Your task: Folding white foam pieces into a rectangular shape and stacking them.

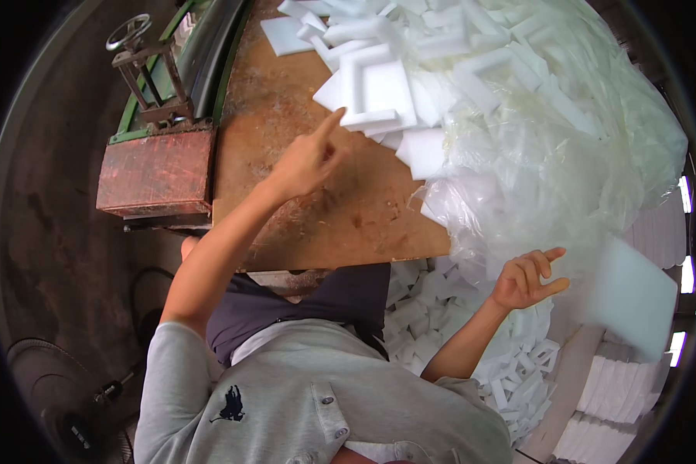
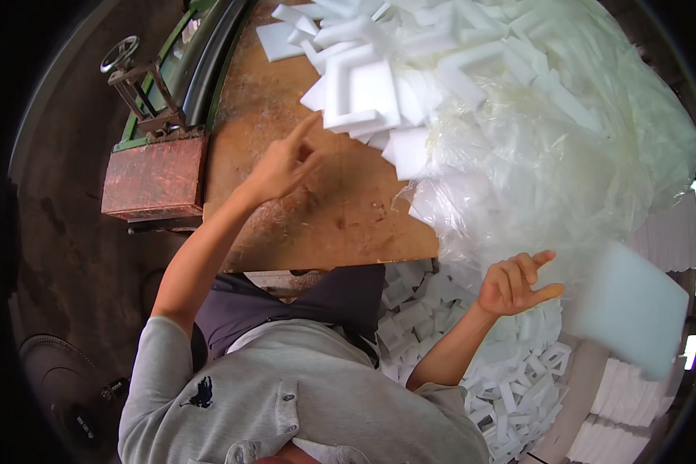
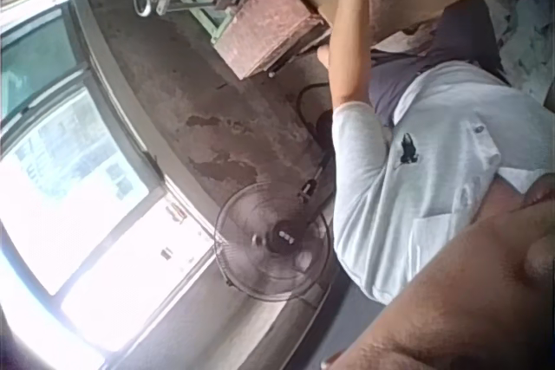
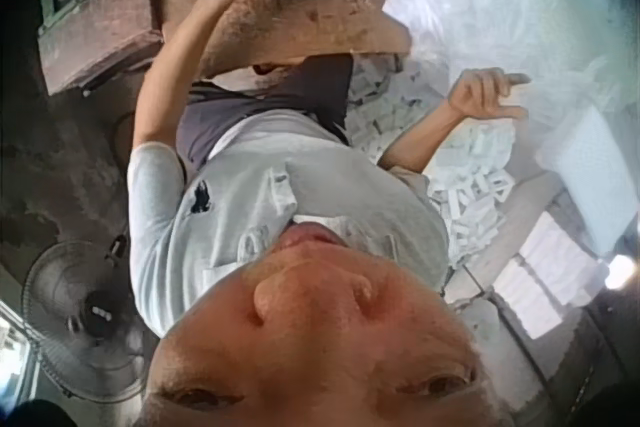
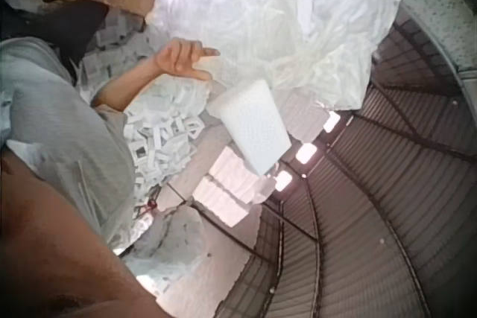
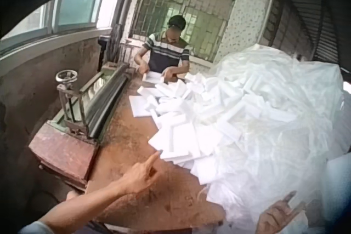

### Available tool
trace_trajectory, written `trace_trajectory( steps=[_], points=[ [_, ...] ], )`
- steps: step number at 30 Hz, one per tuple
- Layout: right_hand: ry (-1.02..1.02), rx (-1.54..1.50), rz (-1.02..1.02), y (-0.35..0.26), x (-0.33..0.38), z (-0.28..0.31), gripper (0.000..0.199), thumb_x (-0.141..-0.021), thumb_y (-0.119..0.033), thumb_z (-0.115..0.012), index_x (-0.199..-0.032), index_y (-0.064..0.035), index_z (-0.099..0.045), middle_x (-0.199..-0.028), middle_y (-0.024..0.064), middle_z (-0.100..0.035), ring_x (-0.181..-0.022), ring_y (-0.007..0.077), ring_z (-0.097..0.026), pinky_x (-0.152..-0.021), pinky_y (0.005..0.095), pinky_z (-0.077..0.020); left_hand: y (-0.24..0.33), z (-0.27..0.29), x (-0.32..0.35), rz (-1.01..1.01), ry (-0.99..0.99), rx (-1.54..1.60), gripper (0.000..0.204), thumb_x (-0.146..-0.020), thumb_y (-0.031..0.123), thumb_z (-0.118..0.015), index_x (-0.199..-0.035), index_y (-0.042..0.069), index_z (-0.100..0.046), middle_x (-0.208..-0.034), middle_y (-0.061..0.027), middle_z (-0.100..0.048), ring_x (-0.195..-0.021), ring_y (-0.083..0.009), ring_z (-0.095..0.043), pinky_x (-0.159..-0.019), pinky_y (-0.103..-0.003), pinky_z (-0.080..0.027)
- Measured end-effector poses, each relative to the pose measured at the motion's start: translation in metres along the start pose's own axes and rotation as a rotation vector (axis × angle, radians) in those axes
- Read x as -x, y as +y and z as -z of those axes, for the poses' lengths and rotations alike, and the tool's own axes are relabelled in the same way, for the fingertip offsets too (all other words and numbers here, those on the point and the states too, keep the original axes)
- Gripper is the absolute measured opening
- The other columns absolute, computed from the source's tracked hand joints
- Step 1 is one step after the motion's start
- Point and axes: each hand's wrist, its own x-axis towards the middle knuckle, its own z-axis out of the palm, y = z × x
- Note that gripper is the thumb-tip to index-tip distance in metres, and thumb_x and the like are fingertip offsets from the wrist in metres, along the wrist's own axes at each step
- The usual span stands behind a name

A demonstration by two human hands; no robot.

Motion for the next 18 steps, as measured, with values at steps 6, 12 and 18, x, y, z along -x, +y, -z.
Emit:
trace_trajectory(
  steps=[6, 12, 18],
  points=[
    [0.453, 1.017, -0.55, 0.129, -0.06, 0.02, 0.065, -0.101, -0.034, -0.059, -0.146, 0.0061, -0.036, -0.116, 0.0198, -0.064, -0.078, 0.0178, -0.066, -0.061, 0.0271, -0.0538, -0.001, -0.026, -0.066, 0.22, -0.028, 0.134, 0.062, -0.093, 0.016, -0.062, -0.148, 0.003, -0.037, -0.087, -0.0151, -0.071, -0.075, -0.0243, -0.07, -0.062, -0.036, -0.059],
    [0.603, 1.073, -0.523, 0.204, -0.102, 0.068, 0.066, -0.096, -0.024, -0.068, -0.141, 0.0111, -0.036, -0.11, 0.0183, -0.064, -0.079, 0.0202, -0.069, -0.059, 0.0298, -0.0544, 0.005, 0.01, 0.026, 0.24, 0.252, -0.002, 0.047, -0.094, 0.033, -0.058, -0.127, 0.0, -0.06, -0.088, -0.0266, -0.069, -0.079, -0.032, -0.072, -0.075, -0.043, -0.055],
    [0.822, 1.108, -0.4, 0.239, -0.133, 0.098, 0.036, -0.094, -0.019, -0.07, -0.109, 0.0076, -0.052, -0.088, 0.0131, -0.065, -0.061, 0.0158, -0.064, -0.045, 0.0258, -0.0439, -0.008, 0.037, 0.126, 0.313, 0.321, -0.323, 0.042, -0.095, 0.038, -0.063, -0.116, 0.002, -0.066, -0.093, -0.0225, -0.066, -0.081, -0.0373, -0.068, -0.073, -0.046, -0.052]
  ],
)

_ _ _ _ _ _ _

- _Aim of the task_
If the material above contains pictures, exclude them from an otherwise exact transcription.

- _Solution to the exercise_
Your task: Folding white foam pieces into a rectangular shape and stacking them.


### Available tool
trace_trajectory, written `trace_trajectory( steps=[_], points=[ [_, ...] ], )`
- steps: step number at 30 Hz, one per tuple
- Layout: right_hand: ry (-1.02..1.02), rx (-1.54..1.50), rz (-1.02..1.02), y (-0.35..0.26), x (-0.33..0.38), z (-0.28..0.31), gripper (0.000..0.199), thumb_x (-0.141..-0.021), thumb_y (-0.119..0.033), thumb_z (-0.115..0.012), index_x (-0.199..-0.032), index_y (-0.064..0.035), index_z (-0.099..0.045), middle_x (-0.199..-0.028), middle_y (-0.024..0.064), middle_z (-0.100..0.035), ring_x (-0.181..-0.022), ring_y (-0.007..0.077), ring_z (-0.097..0.026), pinky_x (-0.152..-0.021), pinky_y (0.005..0.095), pinky_z (-0.077..0.020); left_hand: y (-0.24..0.33), z (-0.27..0.29), x (-0.32..0.35), rz (-1.01..1.01), ry (-0.99..0.99), rx (-1.54..1.60), gripper (0.000..0.204), thumb_x (-0.146..-0.020), thumb_y (-0.031..0.123), thumb_z (-0.118..0.015), index_x (-0.199..-0.035), index_y (-0.042..0.069), index_z (-0.100..0.046), middle_x (-0.208..-0.034), middle_y (-0.061..0.027), middle_z (-0.100..0.048), ring_x (-0.195..-0.021), ring_y (-0.083..0.009), ring_z (-0.095..0.043), pinky_x (-0.159..-0.019), pinky_y (-0.103..-0.003), pinky_z (-0.080..0.027)
- Measured end-effector poses, each relative to the pose measured at the motion's start: translation in metres along the start pose's own axes and rotation as a rotation vector (axis × angle, radians) in those axes
- Read x as -x, y as +y and z as -z of those axes, for the poses' lengths and rotations alike, and the tool's own axes are relabelled in the same way, for the fingertip offsets too (all other words and numbers here, those on the point and the states too, keep the original axes)
- Gripper is the absolute measured opening
- The other columns absolute, computed from the source's tracked hand joints
- Step 1 is one step after the motion's start
- Point and axes: each hand's wrist, its own x-axis towards the middle knuckle, its own z-axis out of the palm, y = z × x
- Note that gripper is the thumb-tip to index-tip distance in metres, and thumb_x and the like are fingertip offsets from the wrist in metres, along the wrist's own axes at each step
- The usual span stands behind a name

A demonstration by two human hands; no robot.

Motion for the next 18 steps, as measured, with values at steps 6, 12 and 18, x, y, z along -x, +y, -z.
Emit:
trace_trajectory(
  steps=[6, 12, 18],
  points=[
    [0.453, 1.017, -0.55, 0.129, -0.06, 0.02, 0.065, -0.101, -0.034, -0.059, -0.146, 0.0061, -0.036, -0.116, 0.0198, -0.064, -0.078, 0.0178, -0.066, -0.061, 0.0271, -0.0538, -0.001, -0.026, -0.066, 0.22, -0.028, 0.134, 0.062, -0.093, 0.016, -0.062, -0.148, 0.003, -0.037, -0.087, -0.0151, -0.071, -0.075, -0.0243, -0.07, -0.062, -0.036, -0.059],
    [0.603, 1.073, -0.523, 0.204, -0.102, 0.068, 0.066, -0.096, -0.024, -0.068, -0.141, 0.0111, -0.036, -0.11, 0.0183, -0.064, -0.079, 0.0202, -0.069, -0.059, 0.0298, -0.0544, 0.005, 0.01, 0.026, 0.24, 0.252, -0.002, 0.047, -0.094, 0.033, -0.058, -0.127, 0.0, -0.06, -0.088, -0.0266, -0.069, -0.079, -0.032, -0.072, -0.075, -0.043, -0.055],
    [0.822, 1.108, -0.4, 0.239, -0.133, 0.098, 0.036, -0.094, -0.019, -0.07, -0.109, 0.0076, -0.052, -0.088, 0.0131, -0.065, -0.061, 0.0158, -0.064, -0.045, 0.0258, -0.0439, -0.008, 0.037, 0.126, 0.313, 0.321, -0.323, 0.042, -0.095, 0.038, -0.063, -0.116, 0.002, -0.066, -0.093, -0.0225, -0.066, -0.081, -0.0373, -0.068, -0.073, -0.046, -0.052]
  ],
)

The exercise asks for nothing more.